Aber es war nicht die einzig legitime Antwort und während er im gesamten sonstigen Interview genau solcherlei unangreifbaren, glatten Antworten gab, kam hier eine Kante zum Vorschein. Faymann sagte stattdessen:
„Jeder kann Aussprüche tätigen, wo er etwas mitschwingen lassen kann. Ich möchte mitschwingen lassen, dass man sich aussuchen kann, welche Religion von den anerkannten Religionsgemeinschaften man hat. Man kann sich auch aussuchen, überhaupt keiner Religion anzugehören. Mir ist es wichtig, dass der Respekt sich in der Zusammenarbeit der Religionsgemeinschaften dem Staat gegenüber ausdrückt, dass aber die Rechtsstaatlichkeit und die Wertehaltung einer Demokratie völlig außer Frage steht.“
Diese Wortwahl kann kein Zufall sein, weil Faymann sich so bewusst gegen eine andere Formulierung entscheidet. Deren Ursprung ist wohlgemerkt die CDU (Christain Wulff und Angela Merkel hatten es über Deutschland gesagt), und damit anders als die Sozialdemokratie eine Partei mit klar religiösem Bezug. Faymann entscheidet sich für eine Alternative, in der er sich zwar nicht ausdrücklich dem Islam (oder einer anderen Religionsgemeinschaft) widmet, ihn aber durchaus indirekt anerkennt mit dem eindeutigen Bezug auf die Freiheit der anerkannten Religionsgemeinschaften und den Respekt davor (in anderen Antworten bezeichnet er den interreligiösen Dialog auch noch als „positiv“ und „konstruktiv“).

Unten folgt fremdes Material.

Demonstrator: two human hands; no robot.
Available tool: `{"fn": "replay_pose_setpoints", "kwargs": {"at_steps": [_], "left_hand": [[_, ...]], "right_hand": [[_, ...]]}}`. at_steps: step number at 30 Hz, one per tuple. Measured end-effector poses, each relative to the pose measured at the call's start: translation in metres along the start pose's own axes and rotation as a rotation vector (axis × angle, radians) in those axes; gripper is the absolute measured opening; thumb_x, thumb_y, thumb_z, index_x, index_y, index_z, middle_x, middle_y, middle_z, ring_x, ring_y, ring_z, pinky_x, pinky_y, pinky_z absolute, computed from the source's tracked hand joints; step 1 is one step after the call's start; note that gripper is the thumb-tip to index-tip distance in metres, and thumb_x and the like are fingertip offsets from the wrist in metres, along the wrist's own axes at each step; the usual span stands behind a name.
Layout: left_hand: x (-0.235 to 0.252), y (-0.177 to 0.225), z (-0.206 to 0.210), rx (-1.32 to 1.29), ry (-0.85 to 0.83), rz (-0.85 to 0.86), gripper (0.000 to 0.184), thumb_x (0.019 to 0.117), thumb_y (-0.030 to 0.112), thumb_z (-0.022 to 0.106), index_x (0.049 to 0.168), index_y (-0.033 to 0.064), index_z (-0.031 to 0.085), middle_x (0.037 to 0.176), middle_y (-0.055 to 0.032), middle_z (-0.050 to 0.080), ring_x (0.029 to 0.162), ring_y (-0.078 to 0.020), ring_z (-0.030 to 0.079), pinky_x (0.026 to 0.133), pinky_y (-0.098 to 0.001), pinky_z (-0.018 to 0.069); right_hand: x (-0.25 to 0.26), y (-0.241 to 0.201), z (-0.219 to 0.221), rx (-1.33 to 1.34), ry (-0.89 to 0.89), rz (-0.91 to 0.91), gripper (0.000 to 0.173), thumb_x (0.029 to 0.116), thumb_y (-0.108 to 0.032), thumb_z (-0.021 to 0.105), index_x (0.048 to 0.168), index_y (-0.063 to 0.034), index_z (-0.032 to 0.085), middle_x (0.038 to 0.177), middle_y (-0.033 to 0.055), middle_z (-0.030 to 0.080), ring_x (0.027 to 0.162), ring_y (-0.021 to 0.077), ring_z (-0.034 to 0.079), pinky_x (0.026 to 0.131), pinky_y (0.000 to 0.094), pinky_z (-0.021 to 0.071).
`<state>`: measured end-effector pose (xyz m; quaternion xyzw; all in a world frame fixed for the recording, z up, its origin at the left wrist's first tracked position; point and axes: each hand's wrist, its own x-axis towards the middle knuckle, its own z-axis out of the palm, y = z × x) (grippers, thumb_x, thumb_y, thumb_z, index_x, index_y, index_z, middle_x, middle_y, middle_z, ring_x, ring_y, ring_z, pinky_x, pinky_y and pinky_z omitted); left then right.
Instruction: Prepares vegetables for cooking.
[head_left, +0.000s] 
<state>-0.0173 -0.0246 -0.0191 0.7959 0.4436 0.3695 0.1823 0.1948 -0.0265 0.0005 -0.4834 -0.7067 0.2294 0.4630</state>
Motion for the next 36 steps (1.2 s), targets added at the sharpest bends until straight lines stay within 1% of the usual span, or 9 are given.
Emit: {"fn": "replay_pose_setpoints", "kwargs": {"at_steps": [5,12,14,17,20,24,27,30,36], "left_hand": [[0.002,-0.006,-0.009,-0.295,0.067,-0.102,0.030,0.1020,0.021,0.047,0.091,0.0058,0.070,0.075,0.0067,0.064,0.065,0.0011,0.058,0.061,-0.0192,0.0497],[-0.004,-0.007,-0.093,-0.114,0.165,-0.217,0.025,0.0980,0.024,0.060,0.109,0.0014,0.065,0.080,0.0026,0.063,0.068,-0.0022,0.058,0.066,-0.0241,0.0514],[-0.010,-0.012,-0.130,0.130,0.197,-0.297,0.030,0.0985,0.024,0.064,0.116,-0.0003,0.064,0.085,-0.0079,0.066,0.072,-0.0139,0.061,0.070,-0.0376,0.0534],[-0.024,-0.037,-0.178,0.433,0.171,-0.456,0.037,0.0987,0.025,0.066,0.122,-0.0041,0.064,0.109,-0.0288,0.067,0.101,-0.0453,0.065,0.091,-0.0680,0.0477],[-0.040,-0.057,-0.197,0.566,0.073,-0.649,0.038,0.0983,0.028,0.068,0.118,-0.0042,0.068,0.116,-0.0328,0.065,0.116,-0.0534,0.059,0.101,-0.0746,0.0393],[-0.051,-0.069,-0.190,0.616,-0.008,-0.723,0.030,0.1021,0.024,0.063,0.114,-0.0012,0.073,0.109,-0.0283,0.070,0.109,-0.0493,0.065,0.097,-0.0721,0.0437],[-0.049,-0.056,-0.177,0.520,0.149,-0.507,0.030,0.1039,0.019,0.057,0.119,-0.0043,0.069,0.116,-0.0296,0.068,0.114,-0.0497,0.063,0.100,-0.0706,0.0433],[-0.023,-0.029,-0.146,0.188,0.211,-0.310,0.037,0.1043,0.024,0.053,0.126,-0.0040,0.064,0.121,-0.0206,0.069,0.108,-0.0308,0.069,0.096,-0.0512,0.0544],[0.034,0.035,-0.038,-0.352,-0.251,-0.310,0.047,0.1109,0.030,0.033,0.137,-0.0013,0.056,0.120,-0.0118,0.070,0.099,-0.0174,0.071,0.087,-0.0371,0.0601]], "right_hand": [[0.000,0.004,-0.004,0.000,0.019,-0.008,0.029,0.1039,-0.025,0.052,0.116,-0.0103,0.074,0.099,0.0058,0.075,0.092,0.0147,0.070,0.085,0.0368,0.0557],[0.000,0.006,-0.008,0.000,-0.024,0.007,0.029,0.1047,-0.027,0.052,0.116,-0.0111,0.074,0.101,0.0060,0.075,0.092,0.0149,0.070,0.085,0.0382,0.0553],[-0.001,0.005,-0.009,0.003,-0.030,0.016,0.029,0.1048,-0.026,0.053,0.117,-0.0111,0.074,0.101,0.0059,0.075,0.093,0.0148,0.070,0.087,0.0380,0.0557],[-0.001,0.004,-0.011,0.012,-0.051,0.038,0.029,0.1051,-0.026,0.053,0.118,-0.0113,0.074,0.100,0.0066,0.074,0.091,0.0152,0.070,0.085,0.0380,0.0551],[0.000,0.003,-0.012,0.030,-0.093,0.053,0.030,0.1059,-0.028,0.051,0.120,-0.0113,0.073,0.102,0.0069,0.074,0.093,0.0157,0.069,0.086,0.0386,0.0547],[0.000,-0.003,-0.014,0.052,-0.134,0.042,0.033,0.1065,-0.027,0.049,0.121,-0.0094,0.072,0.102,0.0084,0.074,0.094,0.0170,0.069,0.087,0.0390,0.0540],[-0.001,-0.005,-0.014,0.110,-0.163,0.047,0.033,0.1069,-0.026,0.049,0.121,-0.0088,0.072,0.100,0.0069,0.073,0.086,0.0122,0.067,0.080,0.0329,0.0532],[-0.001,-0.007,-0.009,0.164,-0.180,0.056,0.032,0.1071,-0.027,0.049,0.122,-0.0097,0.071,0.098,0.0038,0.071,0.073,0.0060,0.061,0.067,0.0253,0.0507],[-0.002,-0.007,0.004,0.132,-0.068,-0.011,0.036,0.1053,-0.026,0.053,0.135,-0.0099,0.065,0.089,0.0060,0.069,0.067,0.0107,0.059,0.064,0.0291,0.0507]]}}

Faymann betont den säkularen Staat, sein Primat über den demokratischen Rechtsstaat und sogar explizit das Recht auf Religionslosigkeit. Das ist an sich pure Laizität. Während sich religiöse Politiker auch in der ÖVP immer noch Gottesbezüge in Verfassungen wünschen, ist das ist eine Symbolik, die uns von einem Sozialdemokraten nicht überraschen sollte, auch nicht von Werner Faymann.